Non si può utilizzare un trattore senza un patentino

Con il 29% del totale è il settore più a rischio per gli incidenti gravi e mortali con riferimento particolare all’uso errato dei trattori. In Toscana allestito un campo prova per la guida in sicurezza

01 ottobre 2021 | Marcello Ortenzi

Il settore agricolo e della forestazione rappresenta un comparto ad alto rischio, sia per l’aspetto infortunistico sia per le malattie professionali. Le macchine agricole seguitano in Italia a procurare infortuni, spesso causati dall’imperizia degli operatori. Con il 29% del totale è il settore più a rischio per gli incidenti gravi e mortali con riferimento particolare all’uso errato dei trattori. Si è notata nel settore la carenza di offerta formativa dedicata che spesso risulta superficiale, non adeguata alla complessità che hanno oggi le macchine.

Per contribuire a mitigare il problema, la Regione Toscana ha avviato un Centro per la sicurezza in agricoltura, dove formare gli operatori e preparare modalità e procedure che rendano più efficiente e soprattutto sicuro il lavoro nel mondo dell’impresa agricola toscana. Un primo corso “Formazione Formatori” si è concluso in luglio presso la Tenuta di Cesa, nel comune di Marciano della Chiana (AR), una delle più importanti realtà di Ente Terre Regionali Toscane, dedita, da oltre quarant’anni, al collaudo, alla sperimentazione e al trasferimento dell’innovazione in agricoltura, sui suoi settantaquattro ettari di terreni.
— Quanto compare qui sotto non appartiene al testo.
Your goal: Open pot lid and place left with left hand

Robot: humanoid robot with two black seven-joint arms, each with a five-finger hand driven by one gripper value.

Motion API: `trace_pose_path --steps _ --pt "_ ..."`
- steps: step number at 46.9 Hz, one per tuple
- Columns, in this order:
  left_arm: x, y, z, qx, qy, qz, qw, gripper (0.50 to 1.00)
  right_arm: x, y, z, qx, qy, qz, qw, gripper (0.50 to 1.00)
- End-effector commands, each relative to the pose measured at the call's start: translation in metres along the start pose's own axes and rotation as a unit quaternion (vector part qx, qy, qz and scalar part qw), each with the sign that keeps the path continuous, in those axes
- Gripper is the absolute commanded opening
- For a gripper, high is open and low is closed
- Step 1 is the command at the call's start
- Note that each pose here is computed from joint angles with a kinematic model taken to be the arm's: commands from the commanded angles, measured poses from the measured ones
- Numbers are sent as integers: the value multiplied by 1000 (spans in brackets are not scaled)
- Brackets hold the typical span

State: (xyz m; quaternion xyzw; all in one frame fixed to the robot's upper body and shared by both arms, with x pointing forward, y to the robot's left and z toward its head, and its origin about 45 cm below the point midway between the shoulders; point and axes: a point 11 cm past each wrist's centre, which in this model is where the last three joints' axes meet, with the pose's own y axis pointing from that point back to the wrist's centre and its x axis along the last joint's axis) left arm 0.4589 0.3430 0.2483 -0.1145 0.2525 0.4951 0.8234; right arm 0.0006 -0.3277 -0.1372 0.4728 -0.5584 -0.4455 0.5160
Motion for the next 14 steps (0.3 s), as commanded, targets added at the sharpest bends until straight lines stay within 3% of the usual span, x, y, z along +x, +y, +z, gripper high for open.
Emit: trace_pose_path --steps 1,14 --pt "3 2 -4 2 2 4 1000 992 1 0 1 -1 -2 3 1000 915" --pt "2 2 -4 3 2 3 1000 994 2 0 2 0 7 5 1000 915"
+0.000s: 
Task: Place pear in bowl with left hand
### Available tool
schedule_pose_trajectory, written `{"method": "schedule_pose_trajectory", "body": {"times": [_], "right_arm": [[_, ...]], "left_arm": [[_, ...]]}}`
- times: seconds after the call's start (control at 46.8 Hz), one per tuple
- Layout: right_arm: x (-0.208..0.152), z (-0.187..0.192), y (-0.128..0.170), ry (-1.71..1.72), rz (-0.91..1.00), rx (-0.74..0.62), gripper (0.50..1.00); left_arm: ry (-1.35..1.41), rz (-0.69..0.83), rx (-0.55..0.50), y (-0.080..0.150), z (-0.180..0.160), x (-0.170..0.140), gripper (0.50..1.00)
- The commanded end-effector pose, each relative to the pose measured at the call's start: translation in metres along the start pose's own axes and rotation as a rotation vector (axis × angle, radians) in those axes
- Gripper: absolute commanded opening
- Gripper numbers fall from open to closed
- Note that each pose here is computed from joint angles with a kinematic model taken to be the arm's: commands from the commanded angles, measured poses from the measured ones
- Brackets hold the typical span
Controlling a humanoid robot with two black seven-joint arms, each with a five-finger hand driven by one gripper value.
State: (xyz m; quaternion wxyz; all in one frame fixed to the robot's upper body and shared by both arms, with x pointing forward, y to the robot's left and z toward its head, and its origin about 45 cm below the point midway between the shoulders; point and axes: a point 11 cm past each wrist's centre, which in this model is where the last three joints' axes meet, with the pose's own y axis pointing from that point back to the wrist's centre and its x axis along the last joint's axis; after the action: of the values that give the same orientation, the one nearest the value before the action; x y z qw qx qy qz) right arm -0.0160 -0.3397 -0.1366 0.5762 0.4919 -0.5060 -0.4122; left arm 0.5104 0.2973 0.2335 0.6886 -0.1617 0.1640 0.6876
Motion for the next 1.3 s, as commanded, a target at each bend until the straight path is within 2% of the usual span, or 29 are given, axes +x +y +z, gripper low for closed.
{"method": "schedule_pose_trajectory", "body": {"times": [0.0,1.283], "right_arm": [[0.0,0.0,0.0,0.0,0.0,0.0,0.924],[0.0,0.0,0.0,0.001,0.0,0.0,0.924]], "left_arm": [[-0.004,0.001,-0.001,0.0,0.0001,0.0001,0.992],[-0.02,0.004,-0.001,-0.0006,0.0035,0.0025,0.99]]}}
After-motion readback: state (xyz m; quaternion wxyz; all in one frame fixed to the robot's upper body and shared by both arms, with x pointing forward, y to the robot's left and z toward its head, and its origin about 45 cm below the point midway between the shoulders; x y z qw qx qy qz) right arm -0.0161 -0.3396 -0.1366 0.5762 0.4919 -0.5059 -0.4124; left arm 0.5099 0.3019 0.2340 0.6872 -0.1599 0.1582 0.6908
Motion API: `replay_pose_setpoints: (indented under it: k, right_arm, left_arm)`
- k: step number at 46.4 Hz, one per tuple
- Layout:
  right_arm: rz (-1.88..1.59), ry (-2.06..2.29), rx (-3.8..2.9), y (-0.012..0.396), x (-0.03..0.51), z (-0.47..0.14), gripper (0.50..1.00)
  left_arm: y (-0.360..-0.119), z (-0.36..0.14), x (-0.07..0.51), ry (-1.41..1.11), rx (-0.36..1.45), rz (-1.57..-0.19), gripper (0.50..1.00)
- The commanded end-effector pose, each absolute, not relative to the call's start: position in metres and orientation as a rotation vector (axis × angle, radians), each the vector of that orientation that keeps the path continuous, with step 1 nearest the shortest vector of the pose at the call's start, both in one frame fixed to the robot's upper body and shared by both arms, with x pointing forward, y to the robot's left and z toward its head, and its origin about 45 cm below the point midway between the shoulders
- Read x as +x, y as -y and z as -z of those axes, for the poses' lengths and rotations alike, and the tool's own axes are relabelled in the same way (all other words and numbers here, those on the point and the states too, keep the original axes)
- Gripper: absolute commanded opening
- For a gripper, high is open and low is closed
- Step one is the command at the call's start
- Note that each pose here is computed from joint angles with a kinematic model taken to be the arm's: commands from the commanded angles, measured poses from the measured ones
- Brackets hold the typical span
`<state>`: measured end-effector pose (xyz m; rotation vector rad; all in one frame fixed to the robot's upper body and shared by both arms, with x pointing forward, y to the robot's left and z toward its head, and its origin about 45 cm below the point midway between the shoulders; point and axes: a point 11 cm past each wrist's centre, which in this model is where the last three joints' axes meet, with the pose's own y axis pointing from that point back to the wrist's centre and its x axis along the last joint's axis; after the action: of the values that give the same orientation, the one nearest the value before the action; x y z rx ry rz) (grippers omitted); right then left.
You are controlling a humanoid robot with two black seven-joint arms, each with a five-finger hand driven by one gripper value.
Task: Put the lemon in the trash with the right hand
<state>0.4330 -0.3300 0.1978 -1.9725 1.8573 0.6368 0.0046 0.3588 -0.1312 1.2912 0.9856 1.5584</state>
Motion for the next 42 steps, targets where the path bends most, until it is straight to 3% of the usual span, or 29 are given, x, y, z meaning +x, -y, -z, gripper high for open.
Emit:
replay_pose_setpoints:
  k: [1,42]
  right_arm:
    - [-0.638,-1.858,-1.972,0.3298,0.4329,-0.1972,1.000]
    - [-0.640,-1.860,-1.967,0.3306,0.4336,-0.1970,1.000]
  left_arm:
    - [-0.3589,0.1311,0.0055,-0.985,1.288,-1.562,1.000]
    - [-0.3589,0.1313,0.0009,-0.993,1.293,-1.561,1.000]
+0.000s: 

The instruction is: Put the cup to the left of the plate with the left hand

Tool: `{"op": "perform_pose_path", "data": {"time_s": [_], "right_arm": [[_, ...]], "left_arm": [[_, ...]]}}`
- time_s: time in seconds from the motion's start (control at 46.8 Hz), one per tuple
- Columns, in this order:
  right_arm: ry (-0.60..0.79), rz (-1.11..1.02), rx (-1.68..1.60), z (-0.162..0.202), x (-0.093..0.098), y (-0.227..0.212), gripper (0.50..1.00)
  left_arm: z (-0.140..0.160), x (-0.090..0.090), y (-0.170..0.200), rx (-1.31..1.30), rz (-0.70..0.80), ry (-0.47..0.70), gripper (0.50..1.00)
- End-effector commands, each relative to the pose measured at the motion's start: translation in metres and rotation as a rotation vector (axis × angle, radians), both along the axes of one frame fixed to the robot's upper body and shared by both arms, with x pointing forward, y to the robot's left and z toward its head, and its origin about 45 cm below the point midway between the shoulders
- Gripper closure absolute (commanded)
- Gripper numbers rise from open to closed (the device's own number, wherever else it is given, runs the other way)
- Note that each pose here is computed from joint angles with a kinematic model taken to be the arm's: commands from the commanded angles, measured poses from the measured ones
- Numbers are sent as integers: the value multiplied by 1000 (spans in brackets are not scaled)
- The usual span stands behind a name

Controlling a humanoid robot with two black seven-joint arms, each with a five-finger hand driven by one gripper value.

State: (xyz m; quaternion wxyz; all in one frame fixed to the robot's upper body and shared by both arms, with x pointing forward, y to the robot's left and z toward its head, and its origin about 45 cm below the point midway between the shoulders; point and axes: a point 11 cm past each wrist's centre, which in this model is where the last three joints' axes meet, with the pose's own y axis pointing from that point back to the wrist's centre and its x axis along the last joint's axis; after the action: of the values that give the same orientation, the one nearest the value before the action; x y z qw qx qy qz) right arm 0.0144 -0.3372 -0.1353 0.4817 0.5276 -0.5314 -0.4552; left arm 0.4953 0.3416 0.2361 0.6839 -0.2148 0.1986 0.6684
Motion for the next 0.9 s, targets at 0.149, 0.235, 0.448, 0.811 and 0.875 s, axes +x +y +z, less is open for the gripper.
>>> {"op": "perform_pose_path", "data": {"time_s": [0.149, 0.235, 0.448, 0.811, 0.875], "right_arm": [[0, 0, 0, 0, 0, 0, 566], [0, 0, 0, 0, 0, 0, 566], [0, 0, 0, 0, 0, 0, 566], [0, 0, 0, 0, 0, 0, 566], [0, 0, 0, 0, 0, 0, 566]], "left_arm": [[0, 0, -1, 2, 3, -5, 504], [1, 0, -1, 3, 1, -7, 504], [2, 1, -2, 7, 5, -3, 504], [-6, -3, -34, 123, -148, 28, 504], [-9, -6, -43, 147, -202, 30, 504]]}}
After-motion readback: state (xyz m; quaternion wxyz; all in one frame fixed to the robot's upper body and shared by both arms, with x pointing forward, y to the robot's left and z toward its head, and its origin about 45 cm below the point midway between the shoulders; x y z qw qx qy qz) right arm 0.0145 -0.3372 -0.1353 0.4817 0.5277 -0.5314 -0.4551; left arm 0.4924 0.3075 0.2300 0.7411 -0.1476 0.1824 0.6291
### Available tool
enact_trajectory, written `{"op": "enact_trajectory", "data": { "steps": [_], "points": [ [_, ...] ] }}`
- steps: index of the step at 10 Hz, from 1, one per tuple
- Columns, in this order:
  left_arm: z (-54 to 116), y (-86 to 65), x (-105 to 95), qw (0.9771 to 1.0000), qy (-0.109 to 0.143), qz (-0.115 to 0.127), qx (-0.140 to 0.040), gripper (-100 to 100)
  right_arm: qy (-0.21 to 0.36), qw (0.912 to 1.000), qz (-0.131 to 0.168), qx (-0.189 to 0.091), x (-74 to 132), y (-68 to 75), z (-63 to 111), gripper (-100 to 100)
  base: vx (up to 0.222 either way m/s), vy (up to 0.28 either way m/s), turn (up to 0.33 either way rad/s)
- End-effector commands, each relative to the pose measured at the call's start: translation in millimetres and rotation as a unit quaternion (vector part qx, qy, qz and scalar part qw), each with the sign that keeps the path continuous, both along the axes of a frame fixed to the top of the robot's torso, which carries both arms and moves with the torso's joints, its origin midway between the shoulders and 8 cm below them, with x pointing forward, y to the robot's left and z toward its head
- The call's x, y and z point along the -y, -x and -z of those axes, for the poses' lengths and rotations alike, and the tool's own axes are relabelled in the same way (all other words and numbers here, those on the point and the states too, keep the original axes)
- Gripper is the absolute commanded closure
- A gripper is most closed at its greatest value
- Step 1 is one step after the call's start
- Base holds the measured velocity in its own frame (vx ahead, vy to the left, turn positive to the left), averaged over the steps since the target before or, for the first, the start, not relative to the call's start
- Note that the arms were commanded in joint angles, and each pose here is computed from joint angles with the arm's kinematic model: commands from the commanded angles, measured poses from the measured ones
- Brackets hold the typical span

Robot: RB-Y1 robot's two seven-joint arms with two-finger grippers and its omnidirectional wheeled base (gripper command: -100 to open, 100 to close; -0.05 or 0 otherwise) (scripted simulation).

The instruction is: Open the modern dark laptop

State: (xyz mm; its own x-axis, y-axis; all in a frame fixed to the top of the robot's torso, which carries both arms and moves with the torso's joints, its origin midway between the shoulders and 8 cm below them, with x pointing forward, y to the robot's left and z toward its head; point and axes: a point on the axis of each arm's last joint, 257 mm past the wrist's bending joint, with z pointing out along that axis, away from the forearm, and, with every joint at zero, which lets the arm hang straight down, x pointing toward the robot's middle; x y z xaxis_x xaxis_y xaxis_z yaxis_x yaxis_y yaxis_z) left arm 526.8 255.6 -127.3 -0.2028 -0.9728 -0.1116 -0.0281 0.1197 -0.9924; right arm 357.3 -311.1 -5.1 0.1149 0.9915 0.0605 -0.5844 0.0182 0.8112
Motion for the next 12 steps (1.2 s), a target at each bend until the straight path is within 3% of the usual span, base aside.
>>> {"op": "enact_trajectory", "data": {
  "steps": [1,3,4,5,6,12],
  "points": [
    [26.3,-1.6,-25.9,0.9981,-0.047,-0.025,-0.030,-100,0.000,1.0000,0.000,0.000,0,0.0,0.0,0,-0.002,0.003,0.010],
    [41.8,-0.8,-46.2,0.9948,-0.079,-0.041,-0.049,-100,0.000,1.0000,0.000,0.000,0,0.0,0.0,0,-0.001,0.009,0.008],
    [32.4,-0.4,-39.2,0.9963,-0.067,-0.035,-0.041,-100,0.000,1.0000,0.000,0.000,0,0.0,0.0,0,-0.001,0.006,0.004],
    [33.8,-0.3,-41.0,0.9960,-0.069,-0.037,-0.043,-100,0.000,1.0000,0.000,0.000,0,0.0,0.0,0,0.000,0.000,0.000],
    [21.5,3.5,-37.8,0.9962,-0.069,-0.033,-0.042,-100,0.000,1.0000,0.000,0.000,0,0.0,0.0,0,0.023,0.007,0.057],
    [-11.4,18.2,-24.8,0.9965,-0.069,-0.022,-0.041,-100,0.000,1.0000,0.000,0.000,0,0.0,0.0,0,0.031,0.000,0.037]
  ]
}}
Il progetto pilota promosso dall'Accademia dei Georgofili nell'ambito di un protocollo d'intesa con Regione Toscana, ha trovato il sostegno finanziario di INAIL Direzione Toscana e Regione Toscana – Direzione Agricoltura e Sviluppo Rurale ed è stato strutturato e coordinata dal Laboratorio AgriSmartLab dell’Università di Firenze. Contemporaneamente è stato allestito anche un campo prova per la guida in sicurezza che si baserà sulla collaborazione operativa degli enti formatori e dalla Confederazione Agromeccanici e l’Enama (Ente Nazionale per la Meccanizzazione Agricola). Il progetto ha coinvolto i partecipanti, pure già formatori esperti, nella sperimentazione e identificazione di un protocollo formativo teorico pratico che tutti i corsi di formazione in ambito di sicurezza nell’impiego dei trattori agricoli potrebbero attuare per offrire una reale opportunità di innalzare il livello di capacità degli utilizzatori di tali mezzi nelle diverse situazioni di pericolo.

L’iniziativa potrà svilupparsi anche con il potenziamento della funzione “demo- farm”, cioè una fattoria dimostrativa che evidenzia varie tecniche agricole. La struttura è tipica delle aziende agricole pubbliche europee e rappresenta un supporto alla traduzione operativa, utile sia alle imprese sia alle strutture pubbliche, per raggiungere gli obiettivi contenuti nel “Green deal europeo”.

Nella giornata conclusiva del corso sono stati consegnati i primi attestati di “Formatore esperto nell'uso in sicurezza delle macchine agricole”. È questo un primo passo nella creazione di un primo nucleo di formatori qualificati in ambito regionale, che possano per le loro attività professionali (formazione e consulenza) trasferire ulteriormente le competenze acquisite. C’è anche l’ipotesi di che il Centro potrebbe in seguito funzionare anche per l’attuazione della formazione professionale teorica e pratica per i così detti “patentini trattori” ai sensi del D. Lgs. n. 81/08 e come pilota per realizzazioni anche in altre regioni.